Penny as a baby with Marjorie in the Bronx, 1943
Marshall personal collection

O
NE DAY WHEN I WAS
in high school, I found three envelopes in my mother’s desk. They were addressed to Garry, Ronny, and me, and each one said, “In the Event of My Death.” I opened the one for me, of course, and found a typewritten letter from my mother saying that she knew I stole her laundry quarters and used them to go to the movies with Marsha.

I had forgotten about those letters until one day in late December 1983. My brother was in Hawaii. I was in New York for the holiday with Artie and Carrie. Only Ronny was in L.A. She got the call from my parents’ housekeeper, who was crying hysterically, “You’ve got to come! Right now. Hurry.”

My mother had passed away. When Ronny got to their house, she saw our mother lying in bed, lifeless. She stood a few feet inside the room not knowing what to do or what to feel, sadness or relief. Dealing with my mother’s Alzheimer’s had been a challenge. We were fortunate to have the means to do it on our terms. We had moved my parents to a comfortable house in Toluca Lake so my father could be near his country club and my mother near her doctors. When she required specialized care, we put her in a facility. When that made her anxious, we brought her home and got round-the-clock care.

They had a Polish housekeeper who took wonderful care of her. My mother watched television a lot, and as long as she could laugh we felt like she was in a good place. She continued to hate my father until she faded further into the dementia. Then she thought he was her father, and she liked him.

She was aware that we were building a dance theater in her honor at Garry’s and my sister’s alma mater, Northwestern University. Garry had started the ball rolling in 1980, and we had shown my mother the architect’s drawings. Construction took two years, though, and in that time her condition went steadily downhill. Like my brother and sister, I would sit by her bed and talk, reminisce, and give her progress reports on this very nice tribute to her.

Finally, in 1982, the Marjorie Ward Marshall Dance Center was completed. All of us went back for the dedication. We smiled, reminisced, and cried through the whole ceremony, wishing she could have been there with us. In a way, she was.

By then, however, she was in a coma and we knew time was running short. She lingered through the holidays, and that’s when Ronny got the call. We had never talked about death or dying when we were growing up. As my mother would have said, it was an unhappy subject. Poor Ronny didn’t know what she was supposed to do next. Since I wasn’t there, I’ll let her describe what happened:

RONNY
: We don’t know shit. But I find a letter saying she has left her body to researchers at USC. I call the number on the thing.
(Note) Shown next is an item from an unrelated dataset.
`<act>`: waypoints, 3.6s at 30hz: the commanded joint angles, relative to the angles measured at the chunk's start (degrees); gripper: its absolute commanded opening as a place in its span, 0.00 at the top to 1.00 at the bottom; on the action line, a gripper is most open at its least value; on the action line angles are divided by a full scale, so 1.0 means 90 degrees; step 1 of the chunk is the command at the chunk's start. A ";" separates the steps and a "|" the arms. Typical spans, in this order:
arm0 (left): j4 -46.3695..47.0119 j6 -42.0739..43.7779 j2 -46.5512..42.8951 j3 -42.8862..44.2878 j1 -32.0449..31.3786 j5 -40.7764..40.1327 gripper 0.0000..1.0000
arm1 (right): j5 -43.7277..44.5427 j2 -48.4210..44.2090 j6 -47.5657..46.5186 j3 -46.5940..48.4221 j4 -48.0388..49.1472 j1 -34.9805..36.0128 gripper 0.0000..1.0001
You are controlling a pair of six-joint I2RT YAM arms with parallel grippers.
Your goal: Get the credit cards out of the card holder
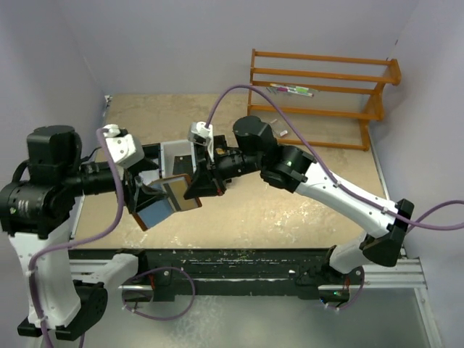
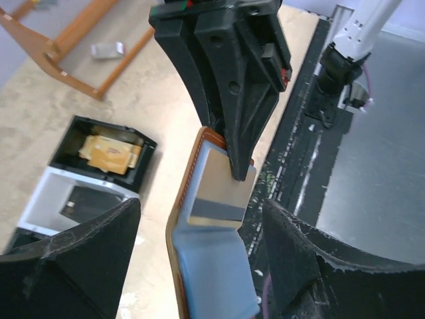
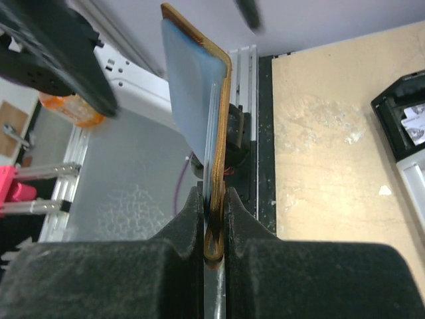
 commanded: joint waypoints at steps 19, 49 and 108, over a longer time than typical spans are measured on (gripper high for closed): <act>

Well, it’s the holiday, so nobody’s there. What do I do with the body? I don’t know. Meanwhile, Garry’s housekeeper Maria is crying hysterically. She called her sister Lupe to come over. They cover the mirrors and are both wailing. I had my kids come over. And Tracy. Then my daughter and Tracy go in the bedroom and fight over my mother’s necklace, which I think is a diamond.

I still don’t know what to do with her body. I keep calling the number at USC. Someone finally answers, but they transfer me, and then I get another person, a lady whose name was Mrs. De-Witt. I said, “I don’t know what to do. She died and left her body to
science, but apparently science is closed for the holiday. What do I do?”

She put me in touch with her son who ran a mortuary. Soon two guys came in a station wagon, put her in the back, and off they went. I didn’t get a name or a number. Then a few days later Garry and his family returned from Hawaii and he asked, “Where’s Mom?” I didn’t know. “Did you get a receipt?” No. “A name of who took her?” No.

Eventually someone called and said USC was open and they had taken her there. I thought that was that, they’d keep her. But a few months later they wrote a letter and said, All right, we’re finished with her. Where do you want the remains sent? I had no idea. Now we were back to the same question as before: What do we do with her?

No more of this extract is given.